### TASK PROMPT
Copy all the lines below without altering anything.

### DATA SECTION
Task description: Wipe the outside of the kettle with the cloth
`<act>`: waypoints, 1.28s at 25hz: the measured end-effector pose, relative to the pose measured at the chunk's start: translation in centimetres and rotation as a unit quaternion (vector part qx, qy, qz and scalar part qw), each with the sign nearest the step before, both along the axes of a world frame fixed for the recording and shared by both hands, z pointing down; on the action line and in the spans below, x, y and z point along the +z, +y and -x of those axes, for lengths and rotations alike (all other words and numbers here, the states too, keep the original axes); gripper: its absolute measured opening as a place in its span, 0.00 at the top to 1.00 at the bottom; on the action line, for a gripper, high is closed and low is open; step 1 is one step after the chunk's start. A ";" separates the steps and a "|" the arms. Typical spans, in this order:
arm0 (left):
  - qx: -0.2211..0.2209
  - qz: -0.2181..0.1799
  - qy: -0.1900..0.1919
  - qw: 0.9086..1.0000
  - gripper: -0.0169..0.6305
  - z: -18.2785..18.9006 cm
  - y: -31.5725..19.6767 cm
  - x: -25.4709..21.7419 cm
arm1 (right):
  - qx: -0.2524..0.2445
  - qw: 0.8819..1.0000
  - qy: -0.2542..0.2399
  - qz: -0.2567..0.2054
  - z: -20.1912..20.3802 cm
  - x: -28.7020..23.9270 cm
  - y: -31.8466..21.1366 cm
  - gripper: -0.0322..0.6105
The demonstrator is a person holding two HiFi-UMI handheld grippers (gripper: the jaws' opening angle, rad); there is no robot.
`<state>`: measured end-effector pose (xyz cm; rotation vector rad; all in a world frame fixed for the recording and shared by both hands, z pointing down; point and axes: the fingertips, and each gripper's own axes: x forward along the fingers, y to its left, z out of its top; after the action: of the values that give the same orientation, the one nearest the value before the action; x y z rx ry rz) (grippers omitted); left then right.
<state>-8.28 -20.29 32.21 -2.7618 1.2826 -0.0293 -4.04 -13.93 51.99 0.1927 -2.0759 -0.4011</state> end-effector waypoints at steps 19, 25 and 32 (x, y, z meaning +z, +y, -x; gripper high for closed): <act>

### REPLY TO THE TASK
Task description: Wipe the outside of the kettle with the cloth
`<act>`: waypoints, 1.28s at 25hz: the measured end-effector pose, relative to the pose measured at the chunk's start: translation in centimetres and rotation as a unit quaternion (vector part qx, qy, qz and scalar part qw), each with the sign nearest the step before, both along the axes of a world frame fixed for the recording and shared by both hands, z pointing down; on the action line and in the spans below, x, y and z point along the +z, +y and -x of those axes, for lengths and rotations alike (all other words and numbers here, the states too, keep the original axes); gripper: its absolute measured opening as a place in its span, 0.00 at the top to 1.00 at the bottom; on the action line, for a gripper, high is closed and low is open; step 1 is one step after the chunk's start. A ";" separates the steps and a "|" the arms. Typical spans, in this order:
arm0 (left):
  - qx: -0.2211..0.2209
  - qz: -0.2181..0.1799
  - qy: -0.1900..0.1919
  - qw: 0.9086..1.0000
  - gripper: -0.0169..0.6305
  - z: -18.2785..18.9006 cm
  - y: -31.5725..19.6767 cm
  - x: -25.4709..21.7419 cm
arm1 (right):
  - qx: -0.2524..0.2445
  - qw: 0.8819..1.0000
  - qy: -0.2542..0.2399
  - qz: -0.2567..0.2054
  - z: -20.1912..20.3802 cm
  - x: -28.7020..23.9270 cm
  - y: -31.8466..21.1366 cm
  - gripper: -0.0322..0.6105
The demonstrator is a person holding two HiFi-UMI handheld grippers (gripper: the jaws' opening angle, rad); there is no robot.
`<state>`: measured end-effector pose (xyz cm; rotation vector rad; all in a world frame fixed for the recording and shared by both hands, z pointing down; point and axes: the fingertips, and each gripper's own axes: x forward along the fingers, y to its left, z out of its top; after the action: of the values that give the same orientation, the one nearest the value before the action; x y z rx ry rz) (grippers omitted); left then right.
<state>-8.28 -20.29 32.21 -2.7618 1.2826 -0.0293 -4.04 -13.93 51.99 0.1927 -2.0759 -0.4011</state> end-effector waypoints at steps 19, 25 and 32 (x, y, z meaning +z, +y, -x; gripper high for closed): <act>

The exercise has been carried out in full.